→ WHAT IS NEEDED:
For the word "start", return each line of the data in which it occurs.

++++ DATASET EXTRACT ++++

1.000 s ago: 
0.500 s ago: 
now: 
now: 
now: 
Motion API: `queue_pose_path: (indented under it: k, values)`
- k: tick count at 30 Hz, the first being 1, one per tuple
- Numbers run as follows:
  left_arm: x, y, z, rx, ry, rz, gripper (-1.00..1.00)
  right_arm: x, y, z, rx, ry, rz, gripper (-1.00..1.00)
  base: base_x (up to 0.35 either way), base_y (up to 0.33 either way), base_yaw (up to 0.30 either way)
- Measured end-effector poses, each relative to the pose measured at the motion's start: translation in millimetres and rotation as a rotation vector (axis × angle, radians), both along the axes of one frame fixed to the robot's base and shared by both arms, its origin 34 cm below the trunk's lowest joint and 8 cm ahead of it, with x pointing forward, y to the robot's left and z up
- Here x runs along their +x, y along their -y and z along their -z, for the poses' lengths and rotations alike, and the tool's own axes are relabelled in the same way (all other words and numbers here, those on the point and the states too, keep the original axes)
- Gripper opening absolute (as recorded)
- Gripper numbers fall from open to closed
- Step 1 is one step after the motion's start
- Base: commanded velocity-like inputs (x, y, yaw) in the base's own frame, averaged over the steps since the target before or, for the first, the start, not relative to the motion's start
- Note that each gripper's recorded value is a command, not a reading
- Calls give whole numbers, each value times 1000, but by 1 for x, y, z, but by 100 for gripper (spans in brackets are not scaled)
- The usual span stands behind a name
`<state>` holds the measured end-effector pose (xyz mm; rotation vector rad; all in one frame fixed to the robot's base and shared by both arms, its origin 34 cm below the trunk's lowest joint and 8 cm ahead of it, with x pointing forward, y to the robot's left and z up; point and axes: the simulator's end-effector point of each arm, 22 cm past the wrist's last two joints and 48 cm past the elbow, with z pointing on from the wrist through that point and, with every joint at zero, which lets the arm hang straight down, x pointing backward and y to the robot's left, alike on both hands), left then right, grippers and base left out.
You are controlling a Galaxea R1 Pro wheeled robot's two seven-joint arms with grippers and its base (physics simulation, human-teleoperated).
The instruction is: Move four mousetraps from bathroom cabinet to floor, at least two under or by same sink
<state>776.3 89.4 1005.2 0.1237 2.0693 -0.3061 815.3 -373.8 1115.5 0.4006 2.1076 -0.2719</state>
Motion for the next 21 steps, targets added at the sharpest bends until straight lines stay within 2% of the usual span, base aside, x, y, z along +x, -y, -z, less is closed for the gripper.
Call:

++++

→ EXERCISE SOLUTION:
- Measured end-effector poses, each relative to the pose measured at the motion's start: translation in millimetres and rotation as a rotation vector (axis × angle, radians), both along the axes of one frame fixed to the robot's base and shared by both arms, its origin 34 cm below the trunk's lowest joint and 8 cm ahead of it, with x pointing forward, y to the robot's left and z up
- Step 1 is one step after the motion's start
- Base: commanded velocity-like inputs (x, y, yaw) in the base's own frame, averaged over the steps since the target before or, for the first, the start, not relative to the motion's start

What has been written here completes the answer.